> _PROBLEM TO WORK ON_
Print the lines of the data, starting with the first, up to and including the line where "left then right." appears.

> _DATASET EXCERPT_
- - -

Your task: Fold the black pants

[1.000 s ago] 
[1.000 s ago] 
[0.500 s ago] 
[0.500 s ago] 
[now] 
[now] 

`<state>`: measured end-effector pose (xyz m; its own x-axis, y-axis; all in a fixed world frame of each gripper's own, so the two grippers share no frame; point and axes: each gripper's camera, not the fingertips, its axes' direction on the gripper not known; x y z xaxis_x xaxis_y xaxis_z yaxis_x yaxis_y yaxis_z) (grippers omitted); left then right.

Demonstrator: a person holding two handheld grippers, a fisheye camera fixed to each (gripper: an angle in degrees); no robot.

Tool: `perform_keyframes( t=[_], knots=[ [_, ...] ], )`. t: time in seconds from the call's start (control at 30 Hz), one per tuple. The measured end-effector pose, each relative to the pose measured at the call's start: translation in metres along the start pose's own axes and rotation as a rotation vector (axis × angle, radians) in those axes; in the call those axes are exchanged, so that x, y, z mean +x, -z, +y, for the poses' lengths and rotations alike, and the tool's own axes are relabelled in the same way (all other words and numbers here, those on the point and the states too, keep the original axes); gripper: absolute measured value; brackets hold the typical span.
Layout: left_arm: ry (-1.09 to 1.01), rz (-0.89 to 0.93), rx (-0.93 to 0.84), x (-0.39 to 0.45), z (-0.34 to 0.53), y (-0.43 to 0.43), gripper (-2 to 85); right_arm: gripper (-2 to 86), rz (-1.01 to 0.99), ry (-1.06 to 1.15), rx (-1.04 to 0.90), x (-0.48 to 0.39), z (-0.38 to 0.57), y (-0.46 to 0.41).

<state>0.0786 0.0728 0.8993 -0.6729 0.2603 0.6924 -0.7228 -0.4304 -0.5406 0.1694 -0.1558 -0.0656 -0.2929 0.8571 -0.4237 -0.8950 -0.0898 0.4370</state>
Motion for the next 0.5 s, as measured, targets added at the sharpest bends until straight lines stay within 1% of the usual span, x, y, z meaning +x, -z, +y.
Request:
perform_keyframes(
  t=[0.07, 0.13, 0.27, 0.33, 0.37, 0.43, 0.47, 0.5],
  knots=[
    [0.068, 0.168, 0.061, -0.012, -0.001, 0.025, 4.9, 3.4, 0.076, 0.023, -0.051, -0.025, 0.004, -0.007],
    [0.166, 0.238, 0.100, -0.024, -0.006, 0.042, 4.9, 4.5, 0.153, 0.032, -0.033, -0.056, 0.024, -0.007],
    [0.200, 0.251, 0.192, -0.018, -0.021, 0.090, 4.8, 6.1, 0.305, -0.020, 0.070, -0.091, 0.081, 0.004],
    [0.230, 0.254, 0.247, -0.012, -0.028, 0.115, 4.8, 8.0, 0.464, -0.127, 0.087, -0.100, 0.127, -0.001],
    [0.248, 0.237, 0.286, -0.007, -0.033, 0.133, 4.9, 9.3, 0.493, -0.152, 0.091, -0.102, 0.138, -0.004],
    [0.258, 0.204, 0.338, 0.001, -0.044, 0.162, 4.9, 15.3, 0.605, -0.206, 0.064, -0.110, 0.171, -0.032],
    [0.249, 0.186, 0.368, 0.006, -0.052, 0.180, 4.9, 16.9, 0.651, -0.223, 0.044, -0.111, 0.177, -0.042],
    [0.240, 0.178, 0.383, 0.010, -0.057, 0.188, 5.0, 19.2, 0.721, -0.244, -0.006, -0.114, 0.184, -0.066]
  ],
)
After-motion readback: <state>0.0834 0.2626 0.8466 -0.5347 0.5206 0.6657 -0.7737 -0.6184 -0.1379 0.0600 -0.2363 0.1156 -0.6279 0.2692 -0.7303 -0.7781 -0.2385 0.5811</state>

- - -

> _TASK RESULT_
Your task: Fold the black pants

[1.000 s ago] 
[1.000 s ago] 
[0.500 s ago] 
[0.500 s ago] 
[now] 
[now] 

`<state>`: measured end-effector pose (xyz m; its own x-axis, y-axis; all in a fixed world frame of each gripper's own, so the two grippers share no frame; point and axes: each gripper's camera, not the fingertips, its axes' direction on the gripper not known; x y z xaxis_x xaxis_y xaxis_z yaxis_x yaxis_y yaxis_z) (grippers omitted); left then right.

The exercise has now been completed.